> Aim of the exercise
Restate the listing below with no word altered.

> Records shown
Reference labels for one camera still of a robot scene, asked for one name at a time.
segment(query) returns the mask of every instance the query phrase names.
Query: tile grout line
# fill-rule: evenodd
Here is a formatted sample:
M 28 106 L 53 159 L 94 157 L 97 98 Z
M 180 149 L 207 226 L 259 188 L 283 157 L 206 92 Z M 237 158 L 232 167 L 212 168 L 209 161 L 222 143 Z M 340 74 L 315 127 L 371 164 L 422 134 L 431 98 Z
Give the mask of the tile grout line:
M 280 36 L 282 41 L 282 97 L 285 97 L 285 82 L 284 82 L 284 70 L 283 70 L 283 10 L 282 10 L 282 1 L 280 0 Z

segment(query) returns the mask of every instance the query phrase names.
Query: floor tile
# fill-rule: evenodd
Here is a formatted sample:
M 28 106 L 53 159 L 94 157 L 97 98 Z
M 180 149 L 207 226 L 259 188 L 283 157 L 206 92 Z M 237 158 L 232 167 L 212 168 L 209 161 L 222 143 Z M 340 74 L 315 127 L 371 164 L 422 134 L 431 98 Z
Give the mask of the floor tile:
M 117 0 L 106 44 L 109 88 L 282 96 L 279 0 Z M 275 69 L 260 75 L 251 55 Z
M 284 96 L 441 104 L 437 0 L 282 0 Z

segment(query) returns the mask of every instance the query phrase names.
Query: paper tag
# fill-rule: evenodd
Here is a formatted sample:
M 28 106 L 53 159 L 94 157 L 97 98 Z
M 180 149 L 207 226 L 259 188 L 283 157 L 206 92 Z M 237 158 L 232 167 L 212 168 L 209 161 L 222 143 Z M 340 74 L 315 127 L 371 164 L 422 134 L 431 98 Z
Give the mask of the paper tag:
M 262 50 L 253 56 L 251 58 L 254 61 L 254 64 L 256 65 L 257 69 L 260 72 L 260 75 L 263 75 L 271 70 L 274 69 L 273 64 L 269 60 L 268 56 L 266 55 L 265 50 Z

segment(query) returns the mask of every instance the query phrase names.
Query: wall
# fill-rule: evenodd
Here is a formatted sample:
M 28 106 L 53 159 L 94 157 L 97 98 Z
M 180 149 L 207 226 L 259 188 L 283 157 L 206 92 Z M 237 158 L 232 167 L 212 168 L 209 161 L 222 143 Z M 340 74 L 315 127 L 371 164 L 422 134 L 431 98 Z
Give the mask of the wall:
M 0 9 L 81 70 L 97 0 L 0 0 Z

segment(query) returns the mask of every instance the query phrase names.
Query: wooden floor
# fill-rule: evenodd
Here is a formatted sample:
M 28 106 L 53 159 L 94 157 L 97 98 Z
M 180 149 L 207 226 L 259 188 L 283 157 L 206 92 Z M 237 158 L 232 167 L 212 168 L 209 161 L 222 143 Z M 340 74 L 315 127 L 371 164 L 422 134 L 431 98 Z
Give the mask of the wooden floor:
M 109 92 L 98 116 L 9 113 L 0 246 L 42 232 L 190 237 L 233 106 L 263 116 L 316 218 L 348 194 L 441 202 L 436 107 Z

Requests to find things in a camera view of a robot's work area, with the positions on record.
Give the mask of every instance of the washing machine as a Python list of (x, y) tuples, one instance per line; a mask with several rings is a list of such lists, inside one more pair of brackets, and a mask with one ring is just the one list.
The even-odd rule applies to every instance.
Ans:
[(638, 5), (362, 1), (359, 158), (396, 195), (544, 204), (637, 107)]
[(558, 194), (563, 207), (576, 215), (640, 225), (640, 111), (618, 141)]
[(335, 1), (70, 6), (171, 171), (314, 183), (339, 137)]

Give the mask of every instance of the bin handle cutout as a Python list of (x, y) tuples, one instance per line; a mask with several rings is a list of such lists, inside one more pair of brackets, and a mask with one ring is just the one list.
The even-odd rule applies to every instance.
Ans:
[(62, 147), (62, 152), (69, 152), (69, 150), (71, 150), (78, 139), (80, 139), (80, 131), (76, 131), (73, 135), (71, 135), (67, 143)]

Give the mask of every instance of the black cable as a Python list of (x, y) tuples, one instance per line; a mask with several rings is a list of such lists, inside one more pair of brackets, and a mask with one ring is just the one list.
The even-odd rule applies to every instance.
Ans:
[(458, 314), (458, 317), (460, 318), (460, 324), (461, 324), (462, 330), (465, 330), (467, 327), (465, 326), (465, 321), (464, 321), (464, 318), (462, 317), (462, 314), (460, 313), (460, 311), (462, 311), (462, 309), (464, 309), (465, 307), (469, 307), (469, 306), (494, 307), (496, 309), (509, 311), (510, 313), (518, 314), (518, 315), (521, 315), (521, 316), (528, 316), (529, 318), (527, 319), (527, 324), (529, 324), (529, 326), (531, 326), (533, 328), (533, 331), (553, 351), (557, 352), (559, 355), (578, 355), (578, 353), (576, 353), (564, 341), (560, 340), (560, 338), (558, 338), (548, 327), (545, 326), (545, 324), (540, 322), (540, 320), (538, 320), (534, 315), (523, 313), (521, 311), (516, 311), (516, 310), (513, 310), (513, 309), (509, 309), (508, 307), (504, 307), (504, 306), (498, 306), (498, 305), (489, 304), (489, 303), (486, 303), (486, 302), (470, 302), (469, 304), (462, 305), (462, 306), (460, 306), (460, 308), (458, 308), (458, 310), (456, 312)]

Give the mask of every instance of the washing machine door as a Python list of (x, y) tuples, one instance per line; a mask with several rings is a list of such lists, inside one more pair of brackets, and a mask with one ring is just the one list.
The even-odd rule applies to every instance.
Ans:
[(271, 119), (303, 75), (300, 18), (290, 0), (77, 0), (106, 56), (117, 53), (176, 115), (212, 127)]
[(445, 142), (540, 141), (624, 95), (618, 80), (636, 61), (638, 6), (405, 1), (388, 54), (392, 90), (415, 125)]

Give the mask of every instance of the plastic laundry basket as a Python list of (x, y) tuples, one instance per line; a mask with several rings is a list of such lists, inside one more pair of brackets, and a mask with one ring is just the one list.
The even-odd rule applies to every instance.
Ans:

> Response
Reference labels for one camera still of a robot scene, asked for one name at a time.
segment(query) returns the mask of every instance the query phrase names.
Query: tile grout line
# fill-rule: evenodd
Here is a formatted sample:
M 28 106 L 53 159 L 94 157 L 97 98 Z
M 180 149 L 207 226 L 259 188 L 283 157 L 206 92 Z M 237 158 L 232 167 L 212 168 L 209 161 L 222 143 Z M 340 74 L 315 127 L 371 164 L 422 134 L 431 98 Z
Give the mask of the tile grout line:
M 280 36 L 282 41 L 282 97 L 285 97 L 285 82 L 284 82 L 284 70 L 283 70 L 283 10 L 282 10 L 282 1 L 280 0 Z

segment(query) returns the mask of every instance the query phrase names.
Query: floor tile
# fill-rule: evenodd
Here is a formatted sample:
M 28 106 L 53 159 L 94 157 L 97 98 Z
M 180 149 L 207 226 L 259 188 L 283 157 L 206 92 Z M 237 158 L 232 167 L 212 168 L 209 161 L 222 143 Z M 340 74 L 315 127 L 371 164 L 422 134 L 431 98 Z
Give the mask of the floor tile:
M 117 0 L 106 44 L 109 88 L 282 96 L 279 0 Z M 275 69 L 260 75 L 251 55 Z
M 284 96 L 441 104 L 437 0 L 282 0 Z

segment(query) returns the mask of every instance the query phrase names.
Query: paper tag
# fill-rule: evenodd
Here is a formatted sample:
M 28 106 L 53 159 L 94 157 L 97 98 Z
M 180 149 L 207 226 L 259 188 L 283 157 L 206 92 Z M 237 158 L 232 167 L 212 168 L 209 161 L 222 143 Z M 340 74 L 315 127 L 371 164 L 422 134 L 431 98 Z
Give the mask of the paper tag:
M 262 50 L 253 56 L 251 58 L 254 61 L 254 64 L 256 65 L 257 69 L 260 72 L 260 75 L 263 75 L 271 70 L 274 69 L 273 64 L 269 60 L 268 56 L 266 55 L 265 50 Z

segment(query) returns the mask of every instance the query phrase names.
Query: wall
# fill-rule: evenodd
Here is a formatted sample:
M 28 106 L 53 159 L 94 157 L 97 98 Z
M 180 149 L 207 226 L 259 188 L 283 157 L 206 92 Z M 237 158 L 232 167 L 212 168 L 209 161 L 222 143 Z M 340 74 L 315 127 L 371 164 L 422 134 L 431 98 Z
Give the mask of the wall:
M 0 9 L 81 70 L 97 0 L 0 0 Z

segment(query) returns the mask of every instance the query phrase names.
Query: wooden floor
# fill-rule: evenodd
Here is a formatted sample:
M 28 106 L 53 159 L 94 157 L 97 98 Z
M 180 149 L 207 226 L 259 188 L 283 157 L 206 92 Z M 237 158 L 232 167 L 212 168 L 209 161 L 222 143 Z M 340 74 L 315 127 L 371 164 L 422 134 L 431 98 Z
Give the mask of the wooden floor:
M 109 92 L 98 116 L 9 113 L 0 246 L 42 232 L 190 237 L 233 106 L 263 116 L 316 218 L 348 194 L 441 202 L 436 107 Z

Requests to find things in a camera view of a robot's work area, with the positions on record.
Give the mask of every instance of the washing machine as a Python list of (x, y) tuples, one instance per line; a mask with several rings is a list of such lists, inside one more pair of brackets, and a mask with one ring is just the one list.
The even-odd rule applies to every instance.
Ans:
[(638, 5), (362, 1), (359, 158), (396, 195), (544, 204), (637, 107)]
[(558, 194), (563, 207), (576, 215), (640, 225), (640, 111), (618, 141)]
[(335, 1), (70, 6), (171, 171), (314, 183), (339, 137)]

Give the mask of every instance of the bin handle cutout as a Python list of (x, y) tuples, one instance per line; a mask with several rings is a list of such lists, inside one more pair of brackets, and a mask with one ring is just the one list.
The even-odd rule applies to every instance.
Ans:
[(62, 147), (62, 152), (69, 152), (69, 150), (71, 150), (78, 139), (80, 139), (80, 131), (76, 131), (73, 135), (71, 135), (67, 143)]

Give the mask of every instance of the black cable as a Python list of (x, y) tuples, one instance per line; a mask with several rings is a list of such lists, inside one more pair of brackets, and a mask with one ring is just the one list.
The even-odd rule applies to every instance.
Ans:
[(458, 314), (458, 317), (460, 318), (460, 324), (461, 324), (462, 330), (465, 330), (467, 327), (465, 326), (465, 321), (464, 321), (464, 318), (462, 317), (462, 314), (460, 313), (460, 311), (462, 311), (462, 309), (464, 309), (465, 307), (469, 307), (469, 306), (494, 307), (496, 309), (509, 311), (510, 313), (518, 314), (518, 315), (521, 315), (521, 316), (528, 316), (529, 318), (527, 319), (527, 324), (529, 324), (529, 326), (531, 326), (533, 328), (533, 331), (553, 351), (557, 352), (559, 355), (578, 355), (578, 353), (576, 353), (564, 341), (560, 340), (560, 338), (558, 338), (548, 327), (545, 326), (545, 324), (540, 322), (540, 320), (538, 320), (534, 315), (523, 313), (521, 311), (516, 311), (516, 310), (513, 310), (513, 309), (509, 309), (508, 307), (504, 307), (504, 306), (498, 306), (498, 305), (489, 304), (489, 303), (486, 303), (486, 302), (470, 302), (469, 304), (462, 305), (462, 306), (460, 306), (460, 308), (458, 308), (458, 310), (456, 312)]

Give the mask of every instance of the washing machine door as a Python list of (x, y) tuples, one instance per line; a mask with several rings is a list of such lists, inside one more pair of brackets, and a mask with one ring is just the one list.
The even-odd rule applies to every instance.
Ans:
[(271, 119), (303, 75), (300, 18), (290, 0), (77, 0), (106, 56), (117, 53), (176, 115), (212, 127)]
[(445, 142), (540, 141), (624, 95), (618, 80), (636, 61), (638, 6), (405, 1), (388, 54), (392, 90), (415, 125)]

Give the mask of every instance of the plastic laundry basket as a Python list of (x, y) tuples, one instance per line; a mask with several rings is a list of such lists, inside one more pair of brackets, and a mask with one ring is just the one list.
The even-odd rule applies to every instance.
Ans:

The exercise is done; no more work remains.